Assignment 10, Solutions

Part of the homework for 22C:112, Fall 2012
by Douglas W. Jones
THE UNIVERSITY OF IOWA Department of Computer Science

  1. Background: Unix (and Linux) offer two ways to wait for a child process to terminate:

    If we ignore process groups and the exit status of a process, waitpid(id,NULL,0) has behavior that might appear the same as the following:

            for (;;) {
                    int i = wait(NULL);
                    if (i == id) break;
            }
    

    It is not the same. Consider what happens if a process does waitpid(a,NULL,0) followed by waitpid(b,NULL,0). Regardless of the order in which processes a and b terminate, the two waitpid() calls will work, while if you replaced them with the above for loop, they would fail.

    a) Why is the for loop not equivalent to the call to waitpid()? (0.4 points)

    Because the loop forgets the process IDs of each process that has already terminated. Thus, in the example, if processes a and b terminate in the wrong order, the first loop would wait until the second process terminates, discarding the ID of the other process, and then the second loop will never terminate.

    b) Suppose the Unix/Linux kernel only had wait() and you wanted this logic:

            waitpid(a,NULL,0);
            code_after_a_terminates();
            waitpid(b,NULL,0);
            code_after_both_a_and_b_terminate();
    

    Write code to solve this problem using only wait(). (0.6 points)

            bdone = FALSE;
            for (;;) {
                    int i = wait(NULL);
                    if (i == b) bdone = TRUE;
                    if (i == a) break;
            }
            code_after_a_terminates();
            if (!bdone) for (;;) {
                    int i = wait(NULL);
                    if (i == b) break;
            }
            code_after_both_a_and_b_terminate();
    

  2. Background: In lecture on Monday, we said that there were always more processes than processors, and that if there were no useful processes that needed execution, we would keep the CPUs busy with idle processes, make-work.
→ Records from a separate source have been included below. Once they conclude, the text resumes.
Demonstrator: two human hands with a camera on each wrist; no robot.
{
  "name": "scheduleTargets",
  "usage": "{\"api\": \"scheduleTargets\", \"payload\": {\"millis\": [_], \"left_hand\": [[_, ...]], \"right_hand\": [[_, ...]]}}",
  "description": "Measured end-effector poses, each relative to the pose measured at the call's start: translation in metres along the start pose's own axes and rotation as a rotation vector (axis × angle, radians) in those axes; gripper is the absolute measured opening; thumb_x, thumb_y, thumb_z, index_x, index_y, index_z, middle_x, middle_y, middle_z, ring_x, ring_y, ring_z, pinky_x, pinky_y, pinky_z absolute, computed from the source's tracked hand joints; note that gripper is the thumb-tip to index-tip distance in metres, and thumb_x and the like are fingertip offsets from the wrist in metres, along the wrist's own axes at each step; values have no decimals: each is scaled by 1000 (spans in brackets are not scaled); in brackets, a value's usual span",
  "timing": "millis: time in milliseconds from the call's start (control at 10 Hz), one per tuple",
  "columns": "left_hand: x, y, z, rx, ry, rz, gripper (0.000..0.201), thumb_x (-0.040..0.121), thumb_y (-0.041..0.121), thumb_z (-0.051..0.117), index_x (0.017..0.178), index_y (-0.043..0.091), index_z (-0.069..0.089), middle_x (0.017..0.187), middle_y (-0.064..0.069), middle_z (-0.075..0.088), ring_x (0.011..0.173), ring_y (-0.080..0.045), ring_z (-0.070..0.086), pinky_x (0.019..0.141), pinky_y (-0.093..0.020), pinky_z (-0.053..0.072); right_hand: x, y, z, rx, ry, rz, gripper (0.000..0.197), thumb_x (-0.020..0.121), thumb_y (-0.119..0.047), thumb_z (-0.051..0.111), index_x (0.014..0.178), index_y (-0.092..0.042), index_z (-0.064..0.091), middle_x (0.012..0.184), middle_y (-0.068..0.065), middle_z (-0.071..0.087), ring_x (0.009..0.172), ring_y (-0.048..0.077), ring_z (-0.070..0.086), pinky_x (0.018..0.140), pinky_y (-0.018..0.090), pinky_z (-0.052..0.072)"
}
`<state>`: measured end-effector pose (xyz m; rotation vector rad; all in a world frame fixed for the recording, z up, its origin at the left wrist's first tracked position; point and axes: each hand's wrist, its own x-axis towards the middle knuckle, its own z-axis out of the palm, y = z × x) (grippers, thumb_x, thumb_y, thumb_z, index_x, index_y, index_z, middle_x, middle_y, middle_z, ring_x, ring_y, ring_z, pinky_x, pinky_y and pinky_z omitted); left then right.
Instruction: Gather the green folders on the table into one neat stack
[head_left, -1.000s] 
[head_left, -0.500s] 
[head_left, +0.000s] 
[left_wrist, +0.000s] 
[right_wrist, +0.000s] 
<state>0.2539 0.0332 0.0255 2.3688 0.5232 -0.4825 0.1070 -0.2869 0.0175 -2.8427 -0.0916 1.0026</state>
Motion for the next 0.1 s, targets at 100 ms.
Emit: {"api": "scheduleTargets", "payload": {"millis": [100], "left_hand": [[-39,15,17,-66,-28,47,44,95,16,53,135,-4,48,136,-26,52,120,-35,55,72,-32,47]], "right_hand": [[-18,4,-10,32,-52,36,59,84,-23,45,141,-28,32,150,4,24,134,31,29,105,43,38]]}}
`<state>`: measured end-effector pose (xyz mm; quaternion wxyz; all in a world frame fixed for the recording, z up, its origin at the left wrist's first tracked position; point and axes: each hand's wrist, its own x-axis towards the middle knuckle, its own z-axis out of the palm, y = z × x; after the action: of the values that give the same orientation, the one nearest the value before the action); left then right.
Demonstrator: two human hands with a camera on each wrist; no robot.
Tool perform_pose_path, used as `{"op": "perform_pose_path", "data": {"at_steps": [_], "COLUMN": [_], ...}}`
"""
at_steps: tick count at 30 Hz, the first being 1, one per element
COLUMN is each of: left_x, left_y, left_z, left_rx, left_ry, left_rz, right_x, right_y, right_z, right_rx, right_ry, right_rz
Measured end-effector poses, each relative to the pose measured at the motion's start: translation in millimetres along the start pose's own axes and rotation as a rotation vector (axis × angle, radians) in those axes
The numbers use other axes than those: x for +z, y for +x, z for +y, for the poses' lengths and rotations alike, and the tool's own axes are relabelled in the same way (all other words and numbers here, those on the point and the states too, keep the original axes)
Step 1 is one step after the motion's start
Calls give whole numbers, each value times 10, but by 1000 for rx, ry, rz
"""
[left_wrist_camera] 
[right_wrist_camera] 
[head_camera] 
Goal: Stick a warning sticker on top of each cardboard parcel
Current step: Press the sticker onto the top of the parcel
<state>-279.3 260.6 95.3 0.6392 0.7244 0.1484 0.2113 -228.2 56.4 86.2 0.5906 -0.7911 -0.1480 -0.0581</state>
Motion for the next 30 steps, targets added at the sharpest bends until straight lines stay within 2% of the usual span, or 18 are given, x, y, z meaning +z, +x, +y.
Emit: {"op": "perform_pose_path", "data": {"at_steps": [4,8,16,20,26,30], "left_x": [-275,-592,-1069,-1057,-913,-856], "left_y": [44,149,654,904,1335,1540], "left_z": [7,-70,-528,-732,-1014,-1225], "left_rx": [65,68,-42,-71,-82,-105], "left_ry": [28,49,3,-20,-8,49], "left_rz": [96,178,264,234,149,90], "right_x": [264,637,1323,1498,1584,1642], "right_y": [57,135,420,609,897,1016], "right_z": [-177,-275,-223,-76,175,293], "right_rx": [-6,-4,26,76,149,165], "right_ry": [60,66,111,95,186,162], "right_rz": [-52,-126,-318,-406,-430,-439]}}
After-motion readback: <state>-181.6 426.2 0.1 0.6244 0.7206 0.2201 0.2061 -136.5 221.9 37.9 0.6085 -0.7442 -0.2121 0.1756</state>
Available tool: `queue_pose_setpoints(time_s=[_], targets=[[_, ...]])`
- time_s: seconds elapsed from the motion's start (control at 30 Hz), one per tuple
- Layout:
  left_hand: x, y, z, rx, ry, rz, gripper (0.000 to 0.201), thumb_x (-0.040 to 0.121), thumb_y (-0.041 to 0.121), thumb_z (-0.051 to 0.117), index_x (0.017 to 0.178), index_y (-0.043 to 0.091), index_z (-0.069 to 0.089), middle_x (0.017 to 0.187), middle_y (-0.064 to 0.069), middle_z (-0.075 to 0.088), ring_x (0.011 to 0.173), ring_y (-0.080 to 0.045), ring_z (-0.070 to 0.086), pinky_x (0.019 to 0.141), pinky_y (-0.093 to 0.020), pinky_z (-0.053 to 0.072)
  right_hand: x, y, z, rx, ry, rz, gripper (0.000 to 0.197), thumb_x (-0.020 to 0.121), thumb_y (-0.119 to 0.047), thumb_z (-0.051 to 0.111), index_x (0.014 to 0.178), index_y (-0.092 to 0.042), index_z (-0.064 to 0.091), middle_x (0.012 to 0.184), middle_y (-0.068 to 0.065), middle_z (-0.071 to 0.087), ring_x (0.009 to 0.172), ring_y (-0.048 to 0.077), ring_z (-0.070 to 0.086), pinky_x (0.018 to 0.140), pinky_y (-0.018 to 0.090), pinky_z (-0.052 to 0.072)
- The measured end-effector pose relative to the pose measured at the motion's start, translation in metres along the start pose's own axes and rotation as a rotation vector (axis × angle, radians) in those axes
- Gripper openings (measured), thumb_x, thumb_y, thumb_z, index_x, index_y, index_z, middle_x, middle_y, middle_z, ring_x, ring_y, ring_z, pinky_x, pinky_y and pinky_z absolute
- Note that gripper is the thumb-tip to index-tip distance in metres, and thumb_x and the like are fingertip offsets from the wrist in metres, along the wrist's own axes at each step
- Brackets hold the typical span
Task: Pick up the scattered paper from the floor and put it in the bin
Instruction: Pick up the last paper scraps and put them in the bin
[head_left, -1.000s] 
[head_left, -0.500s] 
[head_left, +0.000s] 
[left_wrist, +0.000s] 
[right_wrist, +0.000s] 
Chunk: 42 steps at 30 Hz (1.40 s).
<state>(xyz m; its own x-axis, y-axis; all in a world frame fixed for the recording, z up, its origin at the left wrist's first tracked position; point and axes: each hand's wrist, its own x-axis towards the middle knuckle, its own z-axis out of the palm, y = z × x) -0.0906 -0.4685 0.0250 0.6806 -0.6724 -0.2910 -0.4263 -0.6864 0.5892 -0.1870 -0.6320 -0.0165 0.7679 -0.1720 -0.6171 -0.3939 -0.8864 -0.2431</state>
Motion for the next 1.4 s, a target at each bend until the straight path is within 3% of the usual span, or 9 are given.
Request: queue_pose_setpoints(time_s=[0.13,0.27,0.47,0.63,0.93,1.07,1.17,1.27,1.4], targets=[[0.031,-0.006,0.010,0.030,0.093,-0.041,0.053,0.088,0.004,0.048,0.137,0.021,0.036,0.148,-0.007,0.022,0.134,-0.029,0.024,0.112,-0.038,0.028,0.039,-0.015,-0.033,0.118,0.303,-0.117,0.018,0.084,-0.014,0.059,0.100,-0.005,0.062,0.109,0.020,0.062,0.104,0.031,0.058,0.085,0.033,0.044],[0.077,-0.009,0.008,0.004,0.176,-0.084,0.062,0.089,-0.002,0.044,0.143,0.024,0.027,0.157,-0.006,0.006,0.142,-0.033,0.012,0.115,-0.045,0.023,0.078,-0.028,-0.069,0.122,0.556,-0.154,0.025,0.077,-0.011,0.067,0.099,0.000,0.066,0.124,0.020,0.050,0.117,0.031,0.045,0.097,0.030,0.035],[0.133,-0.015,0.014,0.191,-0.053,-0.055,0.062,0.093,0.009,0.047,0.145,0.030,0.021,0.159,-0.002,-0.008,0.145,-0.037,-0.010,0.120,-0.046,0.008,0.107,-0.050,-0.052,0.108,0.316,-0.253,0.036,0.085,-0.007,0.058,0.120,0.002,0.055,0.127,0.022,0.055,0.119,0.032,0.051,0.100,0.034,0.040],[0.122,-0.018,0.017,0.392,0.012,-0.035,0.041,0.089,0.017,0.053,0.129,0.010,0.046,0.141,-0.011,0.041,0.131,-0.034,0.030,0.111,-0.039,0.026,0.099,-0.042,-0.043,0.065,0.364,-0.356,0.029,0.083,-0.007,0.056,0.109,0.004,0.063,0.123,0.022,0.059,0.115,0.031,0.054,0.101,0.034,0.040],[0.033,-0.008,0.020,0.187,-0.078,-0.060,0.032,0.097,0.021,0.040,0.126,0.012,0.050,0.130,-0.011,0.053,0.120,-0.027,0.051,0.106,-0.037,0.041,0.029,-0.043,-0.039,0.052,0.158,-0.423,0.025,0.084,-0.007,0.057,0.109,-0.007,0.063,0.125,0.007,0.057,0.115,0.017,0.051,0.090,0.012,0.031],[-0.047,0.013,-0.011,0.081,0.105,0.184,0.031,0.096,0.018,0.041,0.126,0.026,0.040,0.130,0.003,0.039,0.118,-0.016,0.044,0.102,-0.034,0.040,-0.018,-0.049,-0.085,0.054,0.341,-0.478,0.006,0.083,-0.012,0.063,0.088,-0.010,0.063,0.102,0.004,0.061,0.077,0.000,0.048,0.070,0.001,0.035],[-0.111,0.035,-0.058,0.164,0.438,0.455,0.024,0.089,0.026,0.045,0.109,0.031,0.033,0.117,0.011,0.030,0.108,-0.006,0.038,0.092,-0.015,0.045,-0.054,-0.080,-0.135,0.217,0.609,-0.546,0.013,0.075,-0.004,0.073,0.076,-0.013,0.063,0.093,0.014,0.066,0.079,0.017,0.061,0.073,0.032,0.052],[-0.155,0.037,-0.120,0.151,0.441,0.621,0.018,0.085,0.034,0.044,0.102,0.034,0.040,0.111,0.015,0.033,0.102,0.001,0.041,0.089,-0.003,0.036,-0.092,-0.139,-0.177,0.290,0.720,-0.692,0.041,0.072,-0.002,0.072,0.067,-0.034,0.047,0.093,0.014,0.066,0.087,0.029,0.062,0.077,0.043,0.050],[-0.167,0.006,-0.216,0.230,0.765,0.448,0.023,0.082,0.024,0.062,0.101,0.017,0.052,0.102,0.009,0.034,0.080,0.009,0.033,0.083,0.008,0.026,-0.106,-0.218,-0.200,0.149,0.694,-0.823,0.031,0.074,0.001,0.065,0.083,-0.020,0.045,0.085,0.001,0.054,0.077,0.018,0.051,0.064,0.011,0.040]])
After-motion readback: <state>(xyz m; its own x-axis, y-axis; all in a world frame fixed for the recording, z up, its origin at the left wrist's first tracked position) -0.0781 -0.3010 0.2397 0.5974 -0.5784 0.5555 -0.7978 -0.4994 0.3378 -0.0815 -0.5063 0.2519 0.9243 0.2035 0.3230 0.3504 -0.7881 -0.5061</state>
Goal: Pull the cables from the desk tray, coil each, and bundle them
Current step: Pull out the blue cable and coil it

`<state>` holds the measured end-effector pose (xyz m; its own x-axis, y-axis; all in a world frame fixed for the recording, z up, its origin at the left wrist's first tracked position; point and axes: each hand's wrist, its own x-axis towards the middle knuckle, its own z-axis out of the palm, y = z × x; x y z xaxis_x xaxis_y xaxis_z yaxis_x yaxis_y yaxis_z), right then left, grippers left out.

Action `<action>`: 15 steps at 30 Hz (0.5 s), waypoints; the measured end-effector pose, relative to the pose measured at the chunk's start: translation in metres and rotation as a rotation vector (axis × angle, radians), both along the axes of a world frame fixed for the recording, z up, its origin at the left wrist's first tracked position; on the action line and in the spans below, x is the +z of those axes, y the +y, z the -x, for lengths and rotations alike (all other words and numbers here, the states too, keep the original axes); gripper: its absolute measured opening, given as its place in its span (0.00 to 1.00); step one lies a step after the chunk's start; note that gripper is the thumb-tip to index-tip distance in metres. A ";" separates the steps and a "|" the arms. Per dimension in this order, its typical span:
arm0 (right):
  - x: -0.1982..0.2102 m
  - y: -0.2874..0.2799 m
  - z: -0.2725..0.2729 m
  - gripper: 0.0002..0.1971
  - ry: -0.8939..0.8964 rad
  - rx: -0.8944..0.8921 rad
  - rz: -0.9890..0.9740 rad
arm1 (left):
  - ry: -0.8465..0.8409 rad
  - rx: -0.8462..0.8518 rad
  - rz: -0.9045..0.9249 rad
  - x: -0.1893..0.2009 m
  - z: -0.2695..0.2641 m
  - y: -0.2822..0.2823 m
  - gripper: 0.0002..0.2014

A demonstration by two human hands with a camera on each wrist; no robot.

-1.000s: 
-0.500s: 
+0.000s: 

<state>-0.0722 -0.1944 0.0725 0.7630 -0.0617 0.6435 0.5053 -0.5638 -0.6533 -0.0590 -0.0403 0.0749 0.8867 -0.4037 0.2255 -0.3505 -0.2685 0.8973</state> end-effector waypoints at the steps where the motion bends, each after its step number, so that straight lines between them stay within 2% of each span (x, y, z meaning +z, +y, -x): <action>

    Some CPUs include a special machine instruction with a name like SLEEP. The SLEEP instruction stops the CPU clock (stopping the fetch-execute cycle) until there is an interrupt, at which point, the CPU resumes normal operation. Other than this, SLEEP is a no-op, with no side effects; the benefit of SLEEP is that power consumption is greatly decreased when the clock is stopped.

    Assume your operating system has a scheduler that supports the relinquish() system service as well as semaphores and the usual operations for process creation and destruction.

    a) Give appropriate code for an idle process -- feel free to call any system services and feel free to mix assembly code with high-level language code. (0.4 points)

    void idle() {
    	for (;;) {
    		relinquish();
    		SLEEP;
    	}
    }
    

    b) If the scheduler is a priority scheduler, what priority should your idle process have? (0.3 points)

    The least possible priority, so that all other processes have more priority.

    c) How many idle processes should be launched at system startup? (0.3 points)

    As many idle processes as there are processors.

    An aside: Participants in SETI@home and similar efforts install idle processes on their computers that do useful work in their computer's spare time instead of idling doing nothing.

  3. Background: Here is the FIFO queue implementation given in class:
    void enqueue( datatype item ) {
    	wait( freespace );
    	wait( mutex );
    	buffer[ tail ++ ] = item;
    	if (tail >= QUEUESIZE) tail = 0;
    	signal( mutex );
    	signal( data );
    }
    
    datatype dequeue() {
    	wait( data );
    	wait( mutex );
    	datatype item = buffer[ head++ ];
    	if (head >= QUEUESIZE) head = 0;
    	signal( mutex );
    	signal( freespace );
    	return item; /* easy to fix error -- this was missing */
    }
    

    a) What are the initial values of all of the components of the queue object for an empty queue? (0.3 points)

    • The data semaphore has a count of zero.
    • The freespace semaphore has a count of QUEUESIZE.
    • The mutex semaphore has a count of 1 meaning unclaimed.
    • head and tail are equal and set to any value from zero QUEUESIZE-1.

    b) Did the mutex semaphore exclude too much? Should there, perhaps, be two mutual exclusion sempahores protecting different shared variables? Justify your answer by explaining why not or by showing how the code should be changed. (0.3 points)

    head and tail can be protected separately, each with its own mutual-exclusion semaphore. They are called headex and tailex in the following code:

    void enqueue( datatype item ) {
    	wait( freespace );
    	wait( tailex );
    	buffer[ tail++ ] = item;
    	if (tail >= QUEUESIZE) tail = 0;
    	signal( tailex );
    	signal( data );
    }
    
    datatype dequeue() {
    	wait( data );
    	wait( headex );
    	datatype item = buffer[ head++ ];
    	if (head >= QUEUESIZE) head = 0;
    	signal( headex );
    	signal( freespace );
    	return item;
    }
    

    This works because the code to enqueue an item only uses the tail pointer, while the code to dequeue only uses the head pointer. Using two separate semaphores allows the greater potential parallelism because enqueue and dequeue can operate completely independently so long as the queue is neither full nor empty.

    c) (0.4 points) Write a C struct queue declaration that allows you to create as many sharable FIFO queues as you want, and rewrite the enqueue() and dequeue() functions so that they take a pointer to the queue object as a parameter and operate on that queue. (0.4 points)

    struct queue {
    	char buffer[QUEUESIZE];
    	int head;
    	int tail;
    	semaphore freespace;
    	semaphore data;
    	semaphore mutex; /* could as easily be headex and tailex */
    };
    
    void enqueue( struct queue * q, datatype item ) {
    	wait( q->freespace );
    	wait( q->mutex ); /* could be tailex */
    	q->buffer[ q->tail ++ ] = item;
    	if (q->tail >= QUEUESIZE) q->tail = 0;
    	signal( q->mutex ); /* could be tailex */
    	signal( q->data );
    }
    
    datatype dequeue( struct queue * q ) {
    	wait( q->data );
    	wait( q->mutex ); /* could be headex */
    	datatype item = q->buffer[ q->head++ ];
    	if (q->head >= QUEUESIZE) q->head = 0;
    	signal( q->mutex );
    	signal( q->freespace );
    	return item;
    }